**TASK DIRECTIONS**
Find and return every line of the data that contains the word "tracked".

GIVEN MATERIAL Start Marker

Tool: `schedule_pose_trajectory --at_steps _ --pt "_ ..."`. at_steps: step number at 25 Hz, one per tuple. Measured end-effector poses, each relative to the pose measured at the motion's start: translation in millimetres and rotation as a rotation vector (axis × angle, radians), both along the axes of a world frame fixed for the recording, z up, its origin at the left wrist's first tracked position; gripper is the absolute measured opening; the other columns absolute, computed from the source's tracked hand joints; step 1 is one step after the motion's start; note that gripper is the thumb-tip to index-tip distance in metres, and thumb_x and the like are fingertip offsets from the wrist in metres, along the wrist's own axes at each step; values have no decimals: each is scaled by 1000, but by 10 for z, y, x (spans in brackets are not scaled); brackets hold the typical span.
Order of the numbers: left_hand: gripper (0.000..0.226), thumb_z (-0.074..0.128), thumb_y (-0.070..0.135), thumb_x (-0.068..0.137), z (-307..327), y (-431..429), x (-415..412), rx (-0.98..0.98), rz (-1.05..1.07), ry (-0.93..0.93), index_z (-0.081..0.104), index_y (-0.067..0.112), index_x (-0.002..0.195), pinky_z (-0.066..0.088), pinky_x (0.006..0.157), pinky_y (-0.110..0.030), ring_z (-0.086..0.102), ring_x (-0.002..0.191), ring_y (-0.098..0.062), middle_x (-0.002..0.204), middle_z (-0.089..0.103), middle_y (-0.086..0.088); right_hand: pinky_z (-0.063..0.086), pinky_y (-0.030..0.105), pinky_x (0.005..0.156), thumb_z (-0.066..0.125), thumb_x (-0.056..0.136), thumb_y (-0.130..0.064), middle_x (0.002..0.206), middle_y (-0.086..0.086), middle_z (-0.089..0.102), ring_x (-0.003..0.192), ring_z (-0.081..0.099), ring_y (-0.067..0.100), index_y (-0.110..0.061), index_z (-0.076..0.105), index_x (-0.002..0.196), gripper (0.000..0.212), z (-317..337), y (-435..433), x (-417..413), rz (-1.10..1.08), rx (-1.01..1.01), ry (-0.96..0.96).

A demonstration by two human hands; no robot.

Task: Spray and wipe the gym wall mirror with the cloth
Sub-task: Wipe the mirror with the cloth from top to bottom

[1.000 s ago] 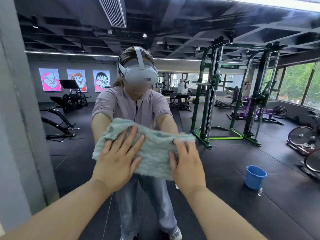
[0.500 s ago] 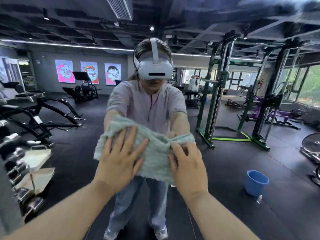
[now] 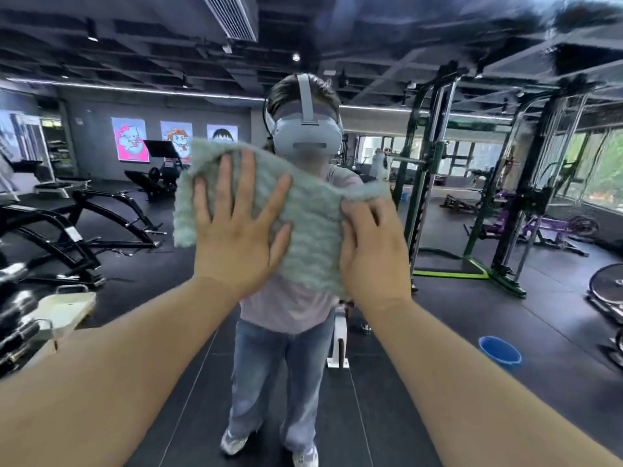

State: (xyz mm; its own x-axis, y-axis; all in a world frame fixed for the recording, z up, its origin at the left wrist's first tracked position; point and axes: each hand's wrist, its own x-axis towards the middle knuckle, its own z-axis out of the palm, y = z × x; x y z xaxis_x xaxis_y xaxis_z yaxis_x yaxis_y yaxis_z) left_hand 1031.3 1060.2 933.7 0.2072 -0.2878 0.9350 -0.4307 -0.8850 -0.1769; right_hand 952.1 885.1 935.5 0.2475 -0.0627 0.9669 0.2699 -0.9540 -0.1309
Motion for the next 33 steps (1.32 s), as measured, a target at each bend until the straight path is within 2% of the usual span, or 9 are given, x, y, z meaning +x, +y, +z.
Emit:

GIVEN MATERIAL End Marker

**ANSWER TO THIS TASK**
Tool: `schedule_pose_trajectory --at_steps _ --pt "_ ..."`. at_steps: step number at 25 Hz, one per tuple. Measured end-effector poses, each relative to the pose measured at the motion's start: translation in millimetres and rotation as a rotation vector (axis × angle, radians), both along the axes of a world frame fixed for the recording, z up, its origin at the left wrist's first tracked position; gripper is the absolute measured opening; the other columns absolute, computed from the source's tracked hand joints; step 1 is one step after the motion's start; note that gripper is the thumb-tip to index-tip distance in metres, and thumb_x and the like are fingertip offsets from the wrist in metres, along the wrist's own axes at each step; values have no decimals: each is scaled by 1000, but by 10 for z, y, x (spans in brackets are not scaled); brackets hold the typical span.
State: (xyz mm; its own x-axis, y-axis; all in a world frame fixed for the recording, z up, its origin at the left wrist's first tracked position; point and axes: each hand's wrist, its own x-axis towards the middle knuckle, its own z-axis out of the palm, y = z × x; x y z xaxis_x xaxis_y xaxis_z yaxis_x yaxis_y yaxis_z) left_hand 1031.3 1060.2 933.7 0.2072 -0.2878 0.9350 -0.4307 -0.8850 -0.1769; right_hand 952.1 885.1 935.5 0.2475 -0.0627 0.9669 0.2699 -0.9540 -0.1309

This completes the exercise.